### Your goal
No pictures go into the output, which should consist only of the lines from the first line of the data through the line with "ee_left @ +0", copied exactly.

### Dataset extract
--- START ---

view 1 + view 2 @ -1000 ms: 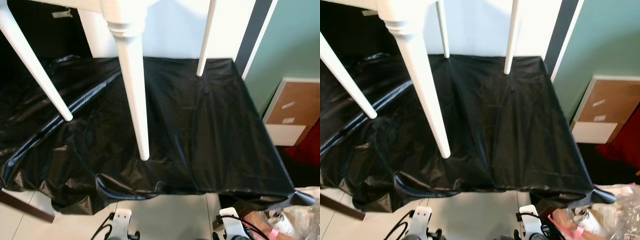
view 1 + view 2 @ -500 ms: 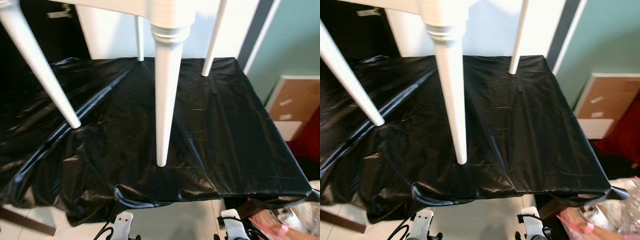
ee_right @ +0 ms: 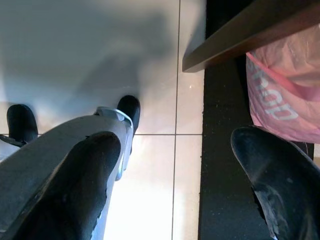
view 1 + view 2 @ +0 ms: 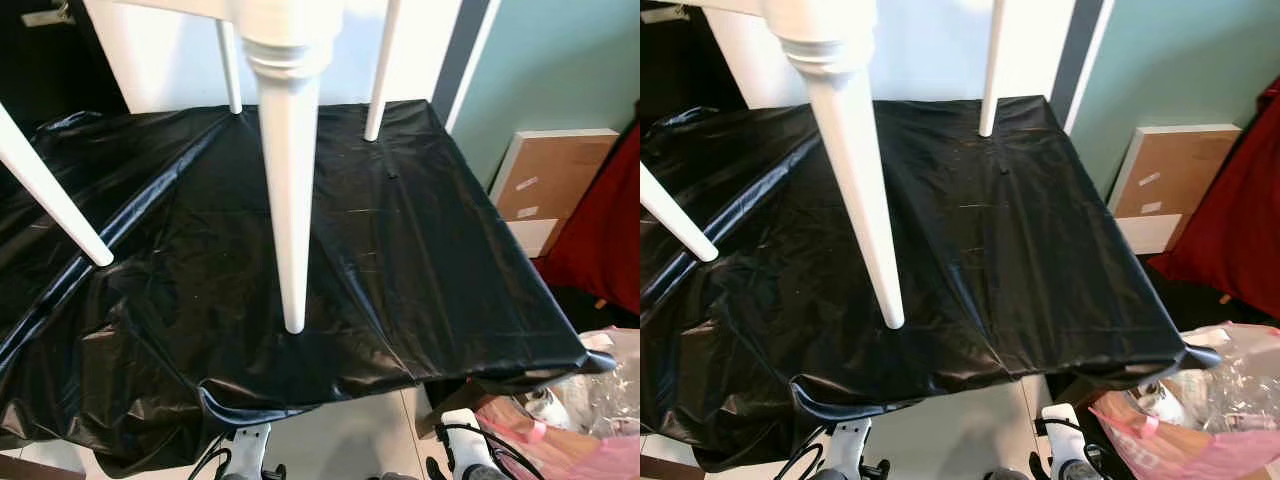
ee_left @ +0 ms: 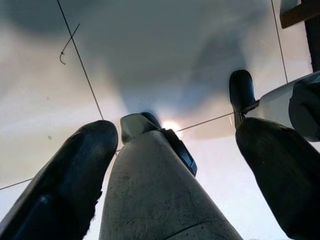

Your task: Building children table

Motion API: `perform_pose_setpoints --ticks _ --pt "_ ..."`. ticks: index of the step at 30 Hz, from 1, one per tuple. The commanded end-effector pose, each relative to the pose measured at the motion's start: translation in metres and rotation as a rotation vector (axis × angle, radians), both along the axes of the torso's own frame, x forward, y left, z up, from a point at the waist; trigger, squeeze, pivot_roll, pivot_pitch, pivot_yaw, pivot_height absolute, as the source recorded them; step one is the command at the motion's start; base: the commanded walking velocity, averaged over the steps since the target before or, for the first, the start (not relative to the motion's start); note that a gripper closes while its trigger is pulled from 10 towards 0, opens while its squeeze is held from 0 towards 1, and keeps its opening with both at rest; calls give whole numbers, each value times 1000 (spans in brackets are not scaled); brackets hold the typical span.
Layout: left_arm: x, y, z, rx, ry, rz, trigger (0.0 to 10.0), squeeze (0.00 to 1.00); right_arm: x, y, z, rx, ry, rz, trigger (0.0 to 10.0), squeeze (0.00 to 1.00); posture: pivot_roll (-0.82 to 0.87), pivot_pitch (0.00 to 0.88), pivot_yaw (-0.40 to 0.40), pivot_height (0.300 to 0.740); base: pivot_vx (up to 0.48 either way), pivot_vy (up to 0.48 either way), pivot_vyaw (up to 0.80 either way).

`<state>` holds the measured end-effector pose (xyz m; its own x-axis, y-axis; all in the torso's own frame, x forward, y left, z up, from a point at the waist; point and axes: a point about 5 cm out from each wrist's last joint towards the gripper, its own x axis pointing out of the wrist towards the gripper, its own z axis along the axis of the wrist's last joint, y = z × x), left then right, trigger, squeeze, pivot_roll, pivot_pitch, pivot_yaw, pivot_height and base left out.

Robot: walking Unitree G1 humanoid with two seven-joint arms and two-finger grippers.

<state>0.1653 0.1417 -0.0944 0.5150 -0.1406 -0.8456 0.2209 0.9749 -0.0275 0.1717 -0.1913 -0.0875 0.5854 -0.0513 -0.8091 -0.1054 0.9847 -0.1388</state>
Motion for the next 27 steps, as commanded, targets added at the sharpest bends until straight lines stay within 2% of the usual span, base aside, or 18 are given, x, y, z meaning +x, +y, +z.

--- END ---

### Written response
view 1 + view 2 @ -1000 ms: 
view 1 + view 2 @ -500 ms: 
ee_right @ +0 ms: 
view 1 + view 2 @ +0 ms: 
ee_left @ +0 ms: 

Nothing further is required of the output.